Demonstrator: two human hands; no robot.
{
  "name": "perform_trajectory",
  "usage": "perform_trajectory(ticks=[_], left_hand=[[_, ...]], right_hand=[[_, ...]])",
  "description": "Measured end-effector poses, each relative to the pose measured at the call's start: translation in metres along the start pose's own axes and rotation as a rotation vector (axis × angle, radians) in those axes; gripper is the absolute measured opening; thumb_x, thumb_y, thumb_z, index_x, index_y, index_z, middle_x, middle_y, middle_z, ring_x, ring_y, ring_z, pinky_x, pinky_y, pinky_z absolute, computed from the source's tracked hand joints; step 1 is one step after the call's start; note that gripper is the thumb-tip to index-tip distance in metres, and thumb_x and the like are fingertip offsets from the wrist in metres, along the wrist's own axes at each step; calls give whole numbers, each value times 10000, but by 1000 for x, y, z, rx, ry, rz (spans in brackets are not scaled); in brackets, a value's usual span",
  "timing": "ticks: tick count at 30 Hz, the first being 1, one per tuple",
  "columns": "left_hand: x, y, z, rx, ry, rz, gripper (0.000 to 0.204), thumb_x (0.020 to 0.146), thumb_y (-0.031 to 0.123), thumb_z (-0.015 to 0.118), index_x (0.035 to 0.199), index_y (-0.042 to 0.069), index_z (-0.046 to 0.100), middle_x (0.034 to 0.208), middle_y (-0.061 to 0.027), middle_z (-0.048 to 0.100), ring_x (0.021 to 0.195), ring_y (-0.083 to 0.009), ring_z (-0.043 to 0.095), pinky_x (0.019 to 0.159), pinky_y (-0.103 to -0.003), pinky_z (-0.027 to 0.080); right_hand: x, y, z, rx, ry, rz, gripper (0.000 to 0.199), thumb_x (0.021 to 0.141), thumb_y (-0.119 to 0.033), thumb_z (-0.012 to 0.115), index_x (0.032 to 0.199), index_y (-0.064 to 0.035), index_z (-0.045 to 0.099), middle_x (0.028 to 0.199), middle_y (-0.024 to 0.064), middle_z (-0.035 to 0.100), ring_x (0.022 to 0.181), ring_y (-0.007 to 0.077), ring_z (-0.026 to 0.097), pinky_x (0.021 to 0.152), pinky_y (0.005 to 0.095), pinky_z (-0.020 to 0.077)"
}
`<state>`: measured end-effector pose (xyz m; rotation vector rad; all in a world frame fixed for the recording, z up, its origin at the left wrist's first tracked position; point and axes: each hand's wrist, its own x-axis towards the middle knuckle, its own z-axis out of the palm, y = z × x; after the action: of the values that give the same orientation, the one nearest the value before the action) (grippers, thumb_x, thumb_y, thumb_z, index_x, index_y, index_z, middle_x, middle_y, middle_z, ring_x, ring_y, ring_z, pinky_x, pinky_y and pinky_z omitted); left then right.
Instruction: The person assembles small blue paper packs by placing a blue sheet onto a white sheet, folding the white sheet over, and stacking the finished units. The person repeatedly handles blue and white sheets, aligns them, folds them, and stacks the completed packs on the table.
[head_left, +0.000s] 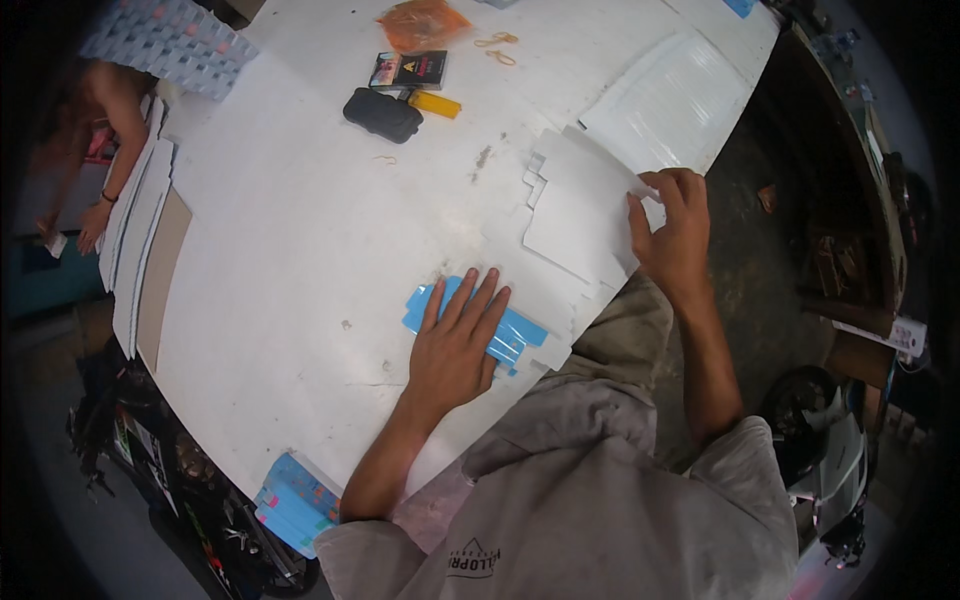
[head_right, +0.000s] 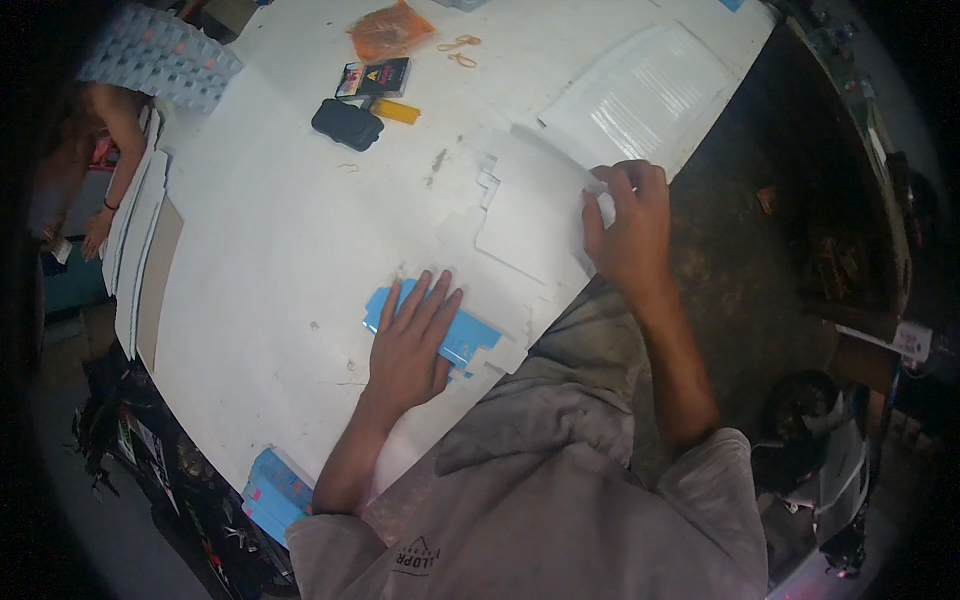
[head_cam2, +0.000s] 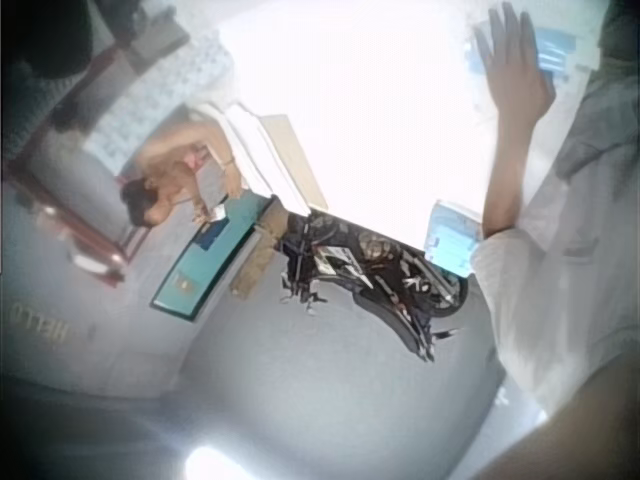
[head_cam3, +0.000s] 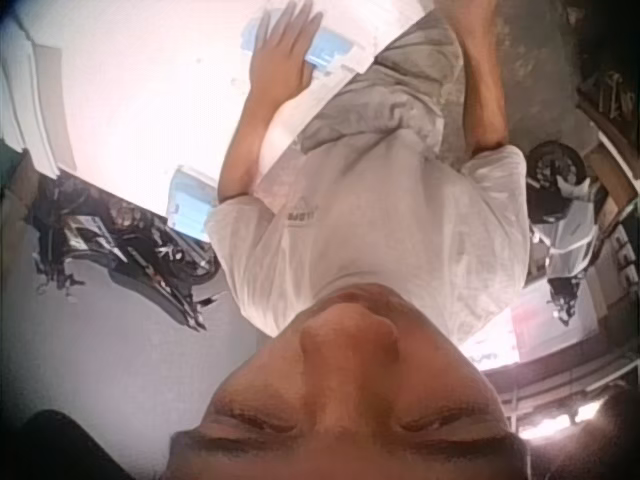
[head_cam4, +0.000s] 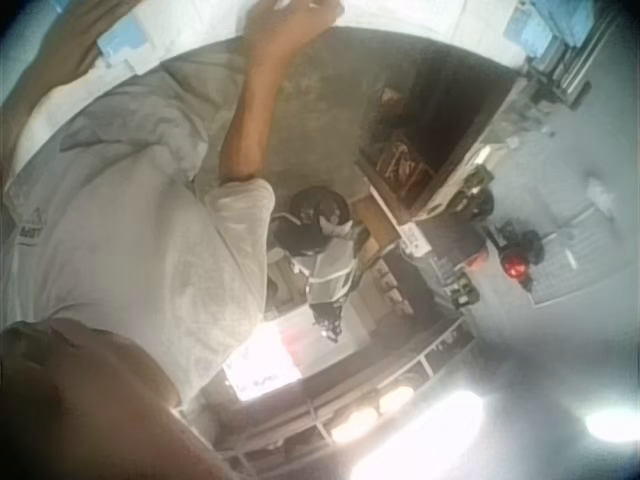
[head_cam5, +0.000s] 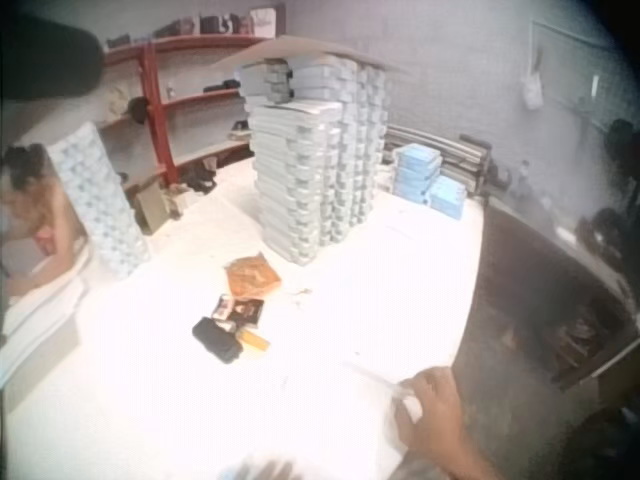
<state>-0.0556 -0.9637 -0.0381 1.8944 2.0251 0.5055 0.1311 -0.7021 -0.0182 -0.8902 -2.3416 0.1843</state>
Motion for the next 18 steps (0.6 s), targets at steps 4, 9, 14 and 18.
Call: perform_trajectory(ticks=[4,9,14,18], left_hand=[[-1,0,1,-27,25,6,767,769,71,609,1529,44,506,1644,-159,432,1544,-365,360,1277,-587,196],[-1,0,1,-32,26,6,749,784,73,609,1526,47,515,1640,-153,442,1550,-347,355,1277,-577,201],[-2,0,1,-29,20,-3,749,784,72,622,1525,52,516,1640,-149,440,1553,-343,350,1277,-572,202],[0,-1,-1,-28,29,20,745,787,78,628,1523,48,515,1641,-148,437,1553,-343,347,1278,-573,200]], right_hand=[[-11,-7,4,-54,12,-183,259,782,-5,759,1012,-44,648,999,118,655,908,339,615,787,455,477],[-30,-17,0,308,39,16,290,800,67,732,1044,-24,605,974,110,656,932,258,679,737,387,558],[13,-55,-33,878,-5,402,275,885,55,701,1104,-7,545,1087,97,634,1022,122,635,775,311,569],[47,-77,26,702,-269,350,470,852,17,702,1292,31,536,1176,203,649,1012,289,683,799,359,569]])
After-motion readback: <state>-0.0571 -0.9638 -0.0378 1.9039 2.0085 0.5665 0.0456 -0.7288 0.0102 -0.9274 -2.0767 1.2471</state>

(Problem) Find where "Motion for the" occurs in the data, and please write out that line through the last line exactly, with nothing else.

(Response box)
Motion for the next 18 steps (0.6 s), targets at steps 4, 9, 14 and 18.
Call: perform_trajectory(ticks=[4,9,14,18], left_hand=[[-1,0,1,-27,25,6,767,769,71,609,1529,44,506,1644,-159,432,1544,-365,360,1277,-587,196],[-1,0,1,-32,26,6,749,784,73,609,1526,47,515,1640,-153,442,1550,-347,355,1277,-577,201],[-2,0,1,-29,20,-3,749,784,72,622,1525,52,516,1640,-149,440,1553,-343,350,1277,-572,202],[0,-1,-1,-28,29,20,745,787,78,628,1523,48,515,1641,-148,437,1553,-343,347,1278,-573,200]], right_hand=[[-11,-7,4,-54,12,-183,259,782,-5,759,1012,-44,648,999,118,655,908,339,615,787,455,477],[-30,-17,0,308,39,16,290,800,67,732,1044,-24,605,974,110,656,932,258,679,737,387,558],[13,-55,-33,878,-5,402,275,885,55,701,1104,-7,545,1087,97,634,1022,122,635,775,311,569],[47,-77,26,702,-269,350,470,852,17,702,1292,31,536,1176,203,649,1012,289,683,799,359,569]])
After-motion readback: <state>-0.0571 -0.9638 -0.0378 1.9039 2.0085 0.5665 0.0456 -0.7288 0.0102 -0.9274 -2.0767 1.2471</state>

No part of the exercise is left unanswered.